The development of the Teaching Excellence Framework and the way that it will use measure of graduate employment as a metric to judge institutions makes it all the more important that we get a real grip on how the graduate labour market works.
Graduate migration – see my most recent piece for the latest data – is a phenomenon that has subtle but profound effects on the way we can and should think about graduate employment.
To help understand the migration groups, here is a graphic developed by my excellent colleague Ellen Logan.
Let’s revisit this year’s migration patterns.
It is now a slightly alarming 11 years since I first conducted an analysis of this kind, so let’s have a look at the data from graduates from 2002/3.
There are some differences – most notably, Loyals have increased for all regions except London (and, interestingly, Northern Ireland), Incomers are also up in most places, and Stayers are down, quite a bit, in some places (especially Scotland).
But the basic patterns have not moved in over a decade. We may find that, in the future, regions retain slightly fewer people who moved to the area to study, but more people will not move far to study or work but these patterns are what graduates do to find work, and we can assume that this will continue. .
This shows that graduates are not as mobile as a lot of thinking has them and that many can’t or won’t move far or to locations that they do not have a connection with for work. There are practical implications – most graduates who go to work in London, for example, are either originally from the region or studied there. And the same effect is intensified for every labour market outside London.
If you’re a recruiter, this ought to make you think about how you source your talent. If you recruit in Leeds, your new recruits will largely have lived or studied nearby. If you a London-based recruiter with a diversity agenda, even if you see yourself as attracting talent from all over the country, in reality many of those attracted to your offer will have existing ties to the capital, with implications for your ability to recruit BME graduates and graduates from less affluent backgrounds.

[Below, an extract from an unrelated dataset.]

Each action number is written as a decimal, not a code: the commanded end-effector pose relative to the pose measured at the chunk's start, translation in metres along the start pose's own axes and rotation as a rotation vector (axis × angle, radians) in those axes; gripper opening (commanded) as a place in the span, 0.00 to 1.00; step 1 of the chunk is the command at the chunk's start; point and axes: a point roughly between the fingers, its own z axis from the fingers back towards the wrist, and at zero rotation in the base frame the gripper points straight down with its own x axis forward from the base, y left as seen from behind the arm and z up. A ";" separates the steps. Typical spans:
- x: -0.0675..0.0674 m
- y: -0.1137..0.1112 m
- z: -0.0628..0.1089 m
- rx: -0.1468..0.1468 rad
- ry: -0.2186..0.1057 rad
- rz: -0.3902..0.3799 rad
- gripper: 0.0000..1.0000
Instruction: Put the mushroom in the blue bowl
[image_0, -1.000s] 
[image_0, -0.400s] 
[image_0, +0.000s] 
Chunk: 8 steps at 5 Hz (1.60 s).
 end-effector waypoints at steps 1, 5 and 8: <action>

If we are to have metrics based on salary, therefore, we have to understand that they are at least to some degree a measure of where an institution is sited and where they draw their graduates from.
Much has been made of the IFS finding that a group of institutions have graduates who earn under the national average for all workers; anyone familiar with the graduate labour market can probably have a good stab at the identities of those institutions, predominantly universities in less affluent parts of the country, serving labour markets with low wages. We should not allow a situation to develop where institutions with a valuable function in developing local economies feel incentives to send their talented graduates outside those economies to ensure metrics are met.
For institutions, it makes it clear that you will need to be absolutely on point about your local labour markets and to understand where your student cohort comes from. There’s a lot more to understand about how and why graduates move to find work, and what this means for the UK. Is it right to think of the ‘UK graduate labour market’ at all as anything but an abstract, or is it really a series of overlapping markets with their own character and needs? And, crucially, how do we ensure that a framework develops that does not effectively penalise universities for not being near London? We have work to do.